• Exercise description
Each line from the one containing "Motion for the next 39" through the last line of the entries below is to be transcribed exactly. Nothing else belongs in the reply.
───── Data extract
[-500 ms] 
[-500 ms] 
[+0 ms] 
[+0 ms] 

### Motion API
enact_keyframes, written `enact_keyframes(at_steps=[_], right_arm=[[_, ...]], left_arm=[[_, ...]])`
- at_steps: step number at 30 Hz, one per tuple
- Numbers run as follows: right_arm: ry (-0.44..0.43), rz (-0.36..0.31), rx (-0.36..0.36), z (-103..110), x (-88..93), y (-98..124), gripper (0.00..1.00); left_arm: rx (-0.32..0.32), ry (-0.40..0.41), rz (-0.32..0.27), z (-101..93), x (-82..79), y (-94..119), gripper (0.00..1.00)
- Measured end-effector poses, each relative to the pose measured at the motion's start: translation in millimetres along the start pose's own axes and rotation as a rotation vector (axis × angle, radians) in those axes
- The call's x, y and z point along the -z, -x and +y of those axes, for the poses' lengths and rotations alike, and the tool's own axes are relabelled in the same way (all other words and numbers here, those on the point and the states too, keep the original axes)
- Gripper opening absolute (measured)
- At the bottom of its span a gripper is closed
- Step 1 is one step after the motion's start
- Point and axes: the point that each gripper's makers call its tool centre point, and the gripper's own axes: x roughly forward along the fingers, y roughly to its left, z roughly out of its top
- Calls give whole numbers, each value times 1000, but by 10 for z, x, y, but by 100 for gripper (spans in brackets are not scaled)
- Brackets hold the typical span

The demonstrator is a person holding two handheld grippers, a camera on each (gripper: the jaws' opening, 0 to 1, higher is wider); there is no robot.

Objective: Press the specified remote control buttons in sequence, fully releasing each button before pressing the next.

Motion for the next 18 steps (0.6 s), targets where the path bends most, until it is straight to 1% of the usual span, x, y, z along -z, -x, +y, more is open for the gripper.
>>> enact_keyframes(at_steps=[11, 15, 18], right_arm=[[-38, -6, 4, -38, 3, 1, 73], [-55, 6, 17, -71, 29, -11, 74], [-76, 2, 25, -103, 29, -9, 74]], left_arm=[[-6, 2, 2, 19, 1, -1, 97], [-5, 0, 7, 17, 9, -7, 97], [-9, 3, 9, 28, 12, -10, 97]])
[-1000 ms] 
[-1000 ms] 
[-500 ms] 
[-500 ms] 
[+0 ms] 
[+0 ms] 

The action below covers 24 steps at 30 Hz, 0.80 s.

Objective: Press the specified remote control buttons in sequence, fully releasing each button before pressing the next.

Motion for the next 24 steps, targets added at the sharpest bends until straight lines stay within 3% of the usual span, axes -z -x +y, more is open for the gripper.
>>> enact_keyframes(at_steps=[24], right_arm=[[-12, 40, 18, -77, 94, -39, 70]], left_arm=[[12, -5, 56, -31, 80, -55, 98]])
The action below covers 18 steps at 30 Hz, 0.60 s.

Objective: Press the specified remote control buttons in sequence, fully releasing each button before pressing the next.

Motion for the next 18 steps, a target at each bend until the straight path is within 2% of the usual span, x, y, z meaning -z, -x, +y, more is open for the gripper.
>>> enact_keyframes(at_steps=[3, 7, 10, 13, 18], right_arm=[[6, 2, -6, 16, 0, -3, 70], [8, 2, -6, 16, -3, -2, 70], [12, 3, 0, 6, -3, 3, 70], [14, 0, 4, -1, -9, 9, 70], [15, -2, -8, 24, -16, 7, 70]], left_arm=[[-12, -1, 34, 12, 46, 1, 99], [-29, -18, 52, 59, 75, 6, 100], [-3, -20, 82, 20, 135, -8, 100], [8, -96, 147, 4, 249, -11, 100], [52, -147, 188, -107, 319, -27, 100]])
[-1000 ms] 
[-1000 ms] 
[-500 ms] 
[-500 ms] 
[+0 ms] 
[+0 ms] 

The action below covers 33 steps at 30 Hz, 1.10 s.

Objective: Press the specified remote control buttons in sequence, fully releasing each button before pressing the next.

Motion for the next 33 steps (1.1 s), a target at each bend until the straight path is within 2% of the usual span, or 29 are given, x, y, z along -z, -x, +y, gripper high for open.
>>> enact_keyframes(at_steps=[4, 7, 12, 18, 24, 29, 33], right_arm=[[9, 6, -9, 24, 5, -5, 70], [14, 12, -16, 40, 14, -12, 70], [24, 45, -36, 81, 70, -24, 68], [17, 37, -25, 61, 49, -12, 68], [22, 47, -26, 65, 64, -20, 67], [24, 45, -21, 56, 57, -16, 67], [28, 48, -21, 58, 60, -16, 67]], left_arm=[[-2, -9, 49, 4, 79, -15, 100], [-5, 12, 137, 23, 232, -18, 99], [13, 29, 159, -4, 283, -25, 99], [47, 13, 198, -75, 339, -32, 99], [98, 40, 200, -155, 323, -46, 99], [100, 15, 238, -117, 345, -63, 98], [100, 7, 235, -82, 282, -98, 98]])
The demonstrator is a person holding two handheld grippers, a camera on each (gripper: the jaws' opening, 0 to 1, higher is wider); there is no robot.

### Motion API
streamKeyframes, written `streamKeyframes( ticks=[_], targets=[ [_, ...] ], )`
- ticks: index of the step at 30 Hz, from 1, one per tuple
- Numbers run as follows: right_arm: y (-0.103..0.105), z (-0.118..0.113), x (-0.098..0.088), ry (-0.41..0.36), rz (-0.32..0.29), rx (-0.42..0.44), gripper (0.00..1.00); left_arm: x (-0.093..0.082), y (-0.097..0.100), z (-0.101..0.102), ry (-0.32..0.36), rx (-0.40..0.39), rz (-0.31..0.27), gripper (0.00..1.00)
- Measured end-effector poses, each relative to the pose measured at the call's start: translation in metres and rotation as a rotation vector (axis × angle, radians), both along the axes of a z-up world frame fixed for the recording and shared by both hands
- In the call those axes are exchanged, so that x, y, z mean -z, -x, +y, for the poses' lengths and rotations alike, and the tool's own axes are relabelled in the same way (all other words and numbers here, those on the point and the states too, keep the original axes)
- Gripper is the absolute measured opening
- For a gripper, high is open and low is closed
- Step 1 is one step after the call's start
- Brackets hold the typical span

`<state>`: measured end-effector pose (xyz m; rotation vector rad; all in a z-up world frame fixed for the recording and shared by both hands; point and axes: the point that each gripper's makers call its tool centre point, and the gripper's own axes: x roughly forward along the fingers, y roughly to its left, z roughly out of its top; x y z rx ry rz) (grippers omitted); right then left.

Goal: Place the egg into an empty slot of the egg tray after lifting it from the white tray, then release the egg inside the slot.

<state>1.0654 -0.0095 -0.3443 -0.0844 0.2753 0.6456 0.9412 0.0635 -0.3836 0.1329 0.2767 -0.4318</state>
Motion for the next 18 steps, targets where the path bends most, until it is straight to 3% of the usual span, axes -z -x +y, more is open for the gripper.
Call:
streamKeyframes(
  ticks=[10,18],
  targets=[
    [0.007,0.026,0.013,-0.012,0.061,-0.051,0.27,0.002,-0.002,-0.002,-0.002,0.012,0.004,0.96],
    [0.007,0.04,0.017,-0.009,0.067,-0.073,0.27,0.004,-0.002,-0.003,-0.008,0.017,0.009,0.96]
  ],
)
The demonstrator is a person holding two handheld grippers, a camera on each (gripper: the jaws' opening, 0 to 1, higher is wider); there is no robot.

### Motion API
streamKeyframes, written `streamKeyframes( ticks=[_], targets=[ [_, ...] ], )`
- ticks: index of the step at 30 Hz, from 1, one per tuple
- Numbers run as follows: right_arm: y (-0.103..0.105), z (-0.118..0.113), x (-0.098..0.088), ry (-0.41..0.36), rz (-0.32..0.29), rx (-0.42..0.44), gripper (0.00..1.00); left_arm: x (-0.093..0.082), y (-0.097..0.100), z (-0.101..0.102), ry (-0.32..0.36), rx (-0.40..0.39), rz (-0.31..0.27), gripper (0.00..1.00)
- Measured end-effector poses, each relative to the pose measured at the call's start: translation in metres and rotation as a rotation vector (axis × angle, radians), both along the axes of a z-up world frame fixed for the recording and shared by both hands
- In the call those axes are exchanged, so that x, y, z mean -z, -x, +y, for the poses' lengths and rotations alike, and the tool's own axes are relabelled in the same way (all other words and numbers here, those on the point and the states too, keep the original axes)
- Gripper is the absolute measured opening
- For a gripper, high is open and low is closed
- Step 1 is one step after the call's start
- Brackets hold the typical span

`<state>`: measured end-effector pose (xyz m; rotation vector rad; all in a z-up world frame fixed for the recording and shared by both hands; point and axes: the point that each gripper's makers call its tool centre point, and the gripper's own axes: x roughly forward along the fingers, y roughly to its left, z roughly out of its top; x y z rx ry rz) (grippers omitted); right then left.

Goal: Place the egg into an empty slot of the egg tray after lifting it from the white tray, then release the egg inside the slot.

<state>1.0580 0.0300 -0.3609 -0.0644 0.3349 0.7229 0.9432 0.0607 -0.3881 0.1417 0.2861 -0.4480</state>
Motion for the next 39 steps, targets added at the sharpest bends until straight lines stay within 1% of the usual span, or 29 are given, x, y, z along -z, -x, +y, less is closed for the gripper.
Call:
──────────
• Written response
Motion for the next 39 steps, targets added at the sharpest bends until straight lines stay within 1% of the usual span, or 29 are given, x, y, z along -z, -x, +y, less is closed for the gripper.
Call:

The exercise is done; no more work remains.